Words are read, but in the digital environment, they can also be computed upon in the pursuit of new knowledge. This past year, the HathiTrust Research Center was established to enable advanced computational access to the massive collection of digitized text in HathiTrust. Using advanced software tools, researchers will be able to engage in “text mining” to pursue powerful new avenues of text analysis research.

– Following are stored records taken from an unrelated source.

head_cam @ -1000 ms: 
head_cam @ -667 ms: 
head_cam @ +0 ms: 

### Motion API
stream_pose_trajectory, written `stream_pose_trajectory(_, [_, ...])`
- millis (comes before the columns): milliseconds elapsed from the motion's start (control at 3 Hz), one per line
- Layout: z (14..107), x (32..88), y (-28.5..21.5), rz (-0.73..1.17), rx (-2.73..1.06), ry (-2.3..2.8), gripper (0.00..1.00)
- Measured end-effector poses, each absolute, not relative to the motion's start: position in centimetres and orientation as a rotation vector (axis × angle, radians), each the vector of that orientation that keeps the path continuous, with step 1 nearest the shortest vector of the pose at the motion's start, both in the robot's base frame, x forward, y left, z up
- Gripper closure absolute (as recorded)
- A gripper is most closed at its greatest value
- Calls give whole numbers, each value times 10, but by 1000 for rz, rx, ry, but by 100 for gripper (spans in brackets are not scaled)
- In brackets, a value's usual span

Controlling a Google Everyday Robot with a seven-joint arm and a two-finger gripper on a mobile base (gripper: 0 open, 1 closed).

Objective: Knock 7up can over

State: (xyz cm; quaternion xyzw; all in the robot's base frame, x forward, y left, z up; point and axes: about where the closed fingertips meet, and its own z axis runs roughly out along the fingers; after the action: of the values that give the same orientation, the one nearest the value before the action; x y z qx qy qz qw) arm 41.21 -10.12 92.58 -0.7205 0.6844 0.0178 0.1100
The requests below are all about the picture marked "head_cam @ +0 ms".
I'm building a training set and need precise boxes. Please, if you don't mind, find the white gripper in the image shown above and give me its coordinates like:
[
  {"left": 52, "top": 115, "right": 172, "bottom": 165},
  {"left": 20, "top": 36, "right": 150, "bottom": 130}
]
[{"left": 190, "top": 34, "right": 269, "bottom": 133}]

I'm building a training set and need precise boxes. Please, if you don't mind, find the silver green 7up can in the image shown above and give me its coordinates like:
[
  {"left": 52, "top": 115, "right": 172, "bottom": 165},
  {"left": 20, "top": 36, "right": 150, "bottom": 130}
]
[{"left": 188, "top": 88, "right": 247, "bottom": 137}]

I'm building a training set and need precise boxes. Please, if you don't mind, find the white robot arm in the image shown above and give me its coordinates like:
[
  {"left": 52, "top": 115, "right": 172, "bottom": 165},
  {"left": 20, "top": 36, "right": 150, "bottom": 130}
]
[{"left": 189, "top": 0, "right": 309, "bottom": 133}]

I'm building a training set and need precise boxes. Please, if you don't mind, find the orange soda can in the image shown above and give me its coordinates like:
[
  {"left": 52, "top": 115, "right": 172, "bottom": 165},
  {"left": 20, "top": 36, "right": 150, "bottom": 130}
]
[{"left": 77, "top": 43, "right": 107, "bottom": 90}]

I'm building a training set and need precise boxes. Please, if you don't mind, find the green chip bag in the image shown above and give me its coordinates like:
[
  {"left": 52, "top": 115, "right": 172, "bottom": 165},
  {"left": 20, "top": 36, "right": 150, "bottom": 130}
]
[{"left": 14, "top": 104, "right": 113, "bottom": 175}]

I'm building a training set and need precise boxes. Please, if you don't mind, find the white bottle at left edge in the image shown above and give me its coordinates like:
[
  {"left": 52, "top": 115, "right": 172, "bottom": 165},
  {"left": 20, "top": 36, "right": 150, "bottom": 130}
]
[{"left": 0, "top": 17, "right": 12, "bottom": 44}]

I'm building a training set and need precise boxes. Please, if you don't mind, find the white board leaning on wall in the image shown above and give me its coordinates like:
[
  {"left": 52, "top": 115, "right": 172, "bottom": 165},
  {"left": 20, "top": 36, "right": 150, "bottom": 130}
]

Long-term access to the information contained in our libraries—whether the works are in print, digital, or other formats—depends on a commitment to preservation. While HathiTrust brings an unprecedented level of digital access to research library collections, it is equally committed to preservation of the digital copy over time. Following digital preservation standards and best practices, coupled with use of robust technologies to ensure multiple copies of digitized books and journals are safely kept in widely separated geographical locations, the HathiTrust is exemplifying preservation practices in the digital world.
Complexities and Challenges
Building a digital library on the scale of HathiTrust is not solely a technology challenge. In fact, when the history of HathiTrust is written, technology may end up viewed as among the easier parts of this remarkable undertaking. Duplicate digital copies resulting from bringing together large research collections, quality control, and intellectual property issues are challenges that cannot be entirely resolved by twenty-first century digital engineering capabilities. Take copyright, for example. HathiTrust makes full use of works in its collection that are in the public domain. Of its 10.1 million volumes, about 2.7 million volumes (or 27%) are fully searchable and viewable, cover to cover. HathiTrust also aspires to make lawful uses of works in copyright (for users with “print disabilities”) or are of indeterminable copyright status (the so-called “orphan works”). These are areas where there may be lack of complete legal clarity or precedence, and HathiTrust is defining its policy and advocacy role.
HathiTrust partners share in addressing these specific challenges, as well as overall planning and governance, technology development and evaluation, and costs of operations. This past fall, the HathiTrust held its first Constitutional Convention, complete with ballot measures, to chart its next stage of governance and programmatic focus. Which brings us back to the long road that HathiTrust has traveled in a remarkably short time to harness vision, use of advanced information technologies, and a daring dose of radical collaboration to achieve the common good.
John Butler is the University of Minnesota Associate University Librarian for Information Technology. He arrived at the University in the late 1980s as a freshly minted, ideas-brimming librarian, holding glimpses of a digital library. He now serves on the HathiTrust Strategic Advisory Board.